(Data records)
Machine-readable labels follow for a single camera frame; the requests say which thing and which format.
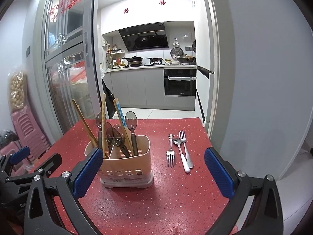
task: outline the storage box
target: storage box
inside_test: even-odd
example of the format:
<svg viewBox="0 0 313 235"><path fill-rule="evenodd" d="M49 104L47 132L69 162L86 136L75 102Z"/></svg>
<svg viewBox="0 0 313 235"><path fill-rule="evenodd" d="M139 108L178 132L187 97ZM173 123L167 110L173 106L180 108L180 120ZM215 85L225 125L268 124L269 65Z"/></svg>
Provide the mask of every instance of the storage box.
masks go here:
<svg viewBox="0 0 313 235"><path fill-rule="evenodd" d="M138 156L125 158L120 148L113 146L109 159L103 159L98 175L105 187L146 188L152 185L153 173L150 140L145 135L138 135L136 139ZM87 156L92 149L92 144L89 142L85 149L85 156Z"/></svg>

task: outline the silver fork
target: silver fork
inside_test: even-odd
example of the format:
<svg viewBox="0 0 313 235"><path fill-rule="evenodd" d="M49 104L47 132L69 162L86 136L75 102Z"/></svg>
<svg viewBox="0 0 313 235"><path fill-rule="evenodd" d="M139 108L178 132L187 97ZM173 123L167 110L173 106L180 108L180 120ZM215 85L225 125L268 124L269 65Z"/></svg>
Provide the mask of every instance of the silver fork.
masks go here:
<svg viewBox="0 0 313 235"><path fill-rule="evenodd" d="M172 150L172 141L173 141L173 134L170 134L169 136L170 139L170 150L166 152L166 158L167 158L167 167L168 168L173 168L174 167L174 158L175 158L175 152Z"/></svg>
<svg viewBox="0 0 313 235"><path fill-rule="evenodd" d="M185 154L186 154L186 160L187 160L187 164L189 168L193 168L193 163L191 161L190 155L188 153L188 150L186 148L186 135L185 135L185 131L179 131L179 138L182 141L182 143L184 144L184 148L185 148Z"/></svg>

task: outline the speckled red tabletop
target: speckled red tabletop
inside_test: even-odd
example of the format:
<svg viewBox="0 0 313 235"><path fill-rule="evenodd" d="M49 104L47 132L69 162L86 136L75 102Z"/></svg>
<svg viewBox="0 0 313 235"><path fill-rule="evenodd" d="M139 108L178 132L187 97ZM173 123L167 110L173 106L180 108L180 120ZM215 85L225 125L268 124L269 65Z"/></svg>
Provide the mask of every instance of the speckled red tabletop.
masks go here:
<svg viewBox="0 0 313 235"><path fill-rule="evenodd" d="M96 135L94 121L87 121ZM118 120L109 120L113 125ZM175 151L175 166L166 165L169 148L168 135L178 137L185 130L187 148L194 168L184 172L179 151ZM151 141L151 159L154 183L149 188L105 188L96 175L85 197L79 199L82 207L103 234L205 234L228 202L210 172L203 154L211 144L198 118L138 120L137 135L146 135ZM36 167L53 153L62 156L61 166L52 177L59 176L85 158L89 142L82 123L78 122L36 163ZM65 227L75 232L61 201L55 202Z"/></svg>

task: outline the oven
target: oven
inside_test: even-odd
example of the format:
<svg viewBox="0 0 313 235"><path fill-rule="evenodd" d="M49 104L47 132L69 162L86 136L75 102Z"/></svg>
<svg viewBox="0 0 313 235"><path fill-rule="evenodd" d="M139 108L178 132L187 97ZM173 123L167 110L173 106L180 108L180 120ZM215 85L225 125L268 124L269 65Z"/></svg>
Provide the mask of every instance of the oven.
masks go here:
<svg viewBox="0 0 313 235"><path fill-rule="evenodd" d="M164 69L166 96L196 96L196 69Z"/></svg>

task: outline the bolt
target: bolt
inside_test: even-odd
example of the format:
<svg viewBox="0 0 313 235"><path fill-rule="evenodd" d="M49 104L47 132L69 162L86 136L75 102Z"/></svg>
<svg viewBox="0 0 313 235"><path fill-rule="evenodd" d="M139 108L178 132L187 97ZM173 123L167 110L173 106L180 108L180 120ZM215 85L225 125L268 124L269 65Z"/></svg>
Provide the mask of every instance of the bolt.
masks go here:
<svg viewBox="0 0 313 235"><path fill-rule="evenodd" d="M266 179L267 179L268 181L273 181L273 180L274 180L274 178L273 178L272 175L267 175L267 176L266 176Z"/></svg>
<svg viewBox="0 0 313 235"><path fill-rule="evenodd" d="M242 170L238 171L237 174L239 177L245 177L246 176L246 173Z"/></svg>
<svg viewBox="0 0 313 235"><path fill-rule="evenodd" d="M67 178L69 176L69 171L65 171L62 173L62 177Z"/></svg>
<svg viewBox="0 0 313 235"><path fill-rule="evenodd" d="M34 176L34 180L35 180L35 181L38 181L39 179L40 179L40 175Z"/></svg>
(End Data records)
#### Aim of the task:
Each line above that contains the string "instance" should be copied.

#### Output for this exercise:
Provide the mask of every instance of the storage box.
Provide the mask of every instance of the silver fork.
Provide the mask of every instance of the speckled red tabletop.
Provide the mask of every instance of the oven.
Provide the mask of every instance of the bolt.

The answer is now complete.